**Collected material:**
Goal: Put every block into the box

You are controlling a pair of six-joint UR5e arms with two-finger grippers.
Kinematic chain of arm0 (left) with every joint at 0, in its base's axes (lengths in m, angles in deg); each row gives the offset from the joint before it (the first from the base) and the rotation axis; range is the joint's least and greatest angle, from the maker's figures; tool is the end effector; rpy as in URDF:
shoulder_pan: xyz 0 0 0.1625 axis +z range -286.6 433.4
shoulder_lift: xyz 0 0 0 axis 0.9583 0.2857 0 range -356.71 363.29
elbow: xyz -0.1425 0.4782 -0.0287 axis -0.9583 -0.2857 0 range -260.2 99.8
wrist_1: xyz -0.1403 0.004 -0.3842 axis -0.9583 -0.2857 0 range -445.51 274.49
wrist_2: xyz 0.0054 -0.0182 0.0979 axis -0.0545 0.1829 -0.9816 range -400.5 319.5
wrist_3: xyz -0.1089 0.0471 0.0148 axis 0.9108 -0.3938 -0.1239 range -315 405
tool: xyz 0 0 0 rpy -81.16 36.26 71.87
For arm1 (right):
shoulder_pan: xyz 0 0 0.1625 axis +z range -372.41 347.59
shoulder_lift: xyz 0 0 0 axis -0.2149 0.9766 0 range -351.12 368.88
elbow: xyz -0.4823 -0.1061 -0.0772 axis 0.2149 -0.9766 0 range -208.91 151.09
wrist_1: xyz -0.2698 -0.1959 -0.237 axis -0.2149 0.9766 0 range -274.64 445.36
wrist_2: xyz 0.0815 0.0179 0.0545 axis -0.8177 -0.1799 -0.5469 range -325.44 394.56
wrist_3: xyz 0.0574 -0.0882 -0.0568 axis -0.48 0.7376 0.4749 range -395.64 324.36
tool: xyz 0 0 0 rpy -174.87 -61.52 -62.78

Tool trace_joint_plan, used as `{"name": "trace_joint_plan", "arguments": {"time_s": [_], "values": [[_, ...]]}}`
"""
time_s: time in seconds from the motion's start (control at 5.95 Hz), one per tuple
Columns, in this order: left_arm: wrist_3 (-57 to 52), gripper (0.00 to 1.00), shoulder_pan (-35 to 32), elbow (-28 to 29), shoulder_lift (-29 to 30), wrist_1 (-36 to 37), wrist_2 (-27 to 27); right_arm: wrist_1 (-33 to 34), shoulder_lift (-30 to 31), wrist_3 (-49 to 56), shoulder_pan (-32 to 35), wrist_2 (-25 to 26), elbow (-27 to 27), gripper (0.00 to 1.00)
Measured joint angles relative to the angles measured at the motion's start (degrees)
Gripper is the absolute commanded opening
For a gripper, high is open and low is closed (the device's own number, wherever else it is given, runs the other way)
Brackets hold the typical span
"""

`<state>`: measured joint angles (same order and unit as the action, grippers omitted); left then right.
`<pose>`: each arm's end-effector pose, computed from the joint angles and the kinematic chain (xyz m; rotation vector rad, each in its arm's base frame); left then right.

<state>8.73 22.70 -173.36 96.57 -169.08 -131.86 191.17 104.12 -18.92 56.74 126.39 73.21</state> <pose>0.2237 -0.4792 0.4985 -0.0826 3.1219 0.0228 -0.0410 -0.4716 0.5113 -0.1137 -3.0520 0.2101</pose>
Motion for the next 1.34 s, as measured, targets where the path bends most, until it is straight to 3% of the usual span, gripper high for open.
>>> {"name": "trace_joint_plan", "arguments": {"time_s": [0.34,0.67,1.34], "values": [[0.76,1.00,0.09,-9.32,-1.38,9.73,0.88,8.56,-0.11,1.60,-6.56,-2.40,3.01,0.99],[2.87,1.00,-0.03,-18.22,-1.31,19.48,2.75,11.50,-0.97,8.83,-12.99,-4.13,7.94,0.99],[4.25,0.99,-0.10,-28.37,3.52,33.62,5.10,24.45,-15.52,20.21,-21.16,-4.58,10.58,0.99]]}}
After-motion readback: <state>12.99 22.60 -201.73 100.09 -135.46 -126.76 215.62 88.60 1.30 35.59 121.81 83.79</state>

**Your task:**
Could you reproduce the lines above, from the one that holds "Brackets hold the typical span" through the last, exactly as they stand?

**Exercise answer:**
Brackets hold the typical span
"""

`<state>`: measured joint angles (same order and unit as the action, grippers omitted); left then right.
`<pose>`: each arm's end-effector pose, computed from the joint angles and the kinematic chain (xyz m; rotation vector rad, each in its arm's base frame); left then right.

<state>8.73 22.70 -173.36 96.57 -169.08 -131.86 191.17 104.12 -18.92 56.74 126.39 73.21</state> <pose>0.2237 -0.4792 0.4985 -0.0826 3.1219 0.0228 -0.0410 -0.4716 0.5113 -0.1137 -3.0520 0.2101</pose>
Motion for the next 1.34 s, as measured, targets where the path bends most, until it is straight to 3% of the usual span, gripper high for open.
>>> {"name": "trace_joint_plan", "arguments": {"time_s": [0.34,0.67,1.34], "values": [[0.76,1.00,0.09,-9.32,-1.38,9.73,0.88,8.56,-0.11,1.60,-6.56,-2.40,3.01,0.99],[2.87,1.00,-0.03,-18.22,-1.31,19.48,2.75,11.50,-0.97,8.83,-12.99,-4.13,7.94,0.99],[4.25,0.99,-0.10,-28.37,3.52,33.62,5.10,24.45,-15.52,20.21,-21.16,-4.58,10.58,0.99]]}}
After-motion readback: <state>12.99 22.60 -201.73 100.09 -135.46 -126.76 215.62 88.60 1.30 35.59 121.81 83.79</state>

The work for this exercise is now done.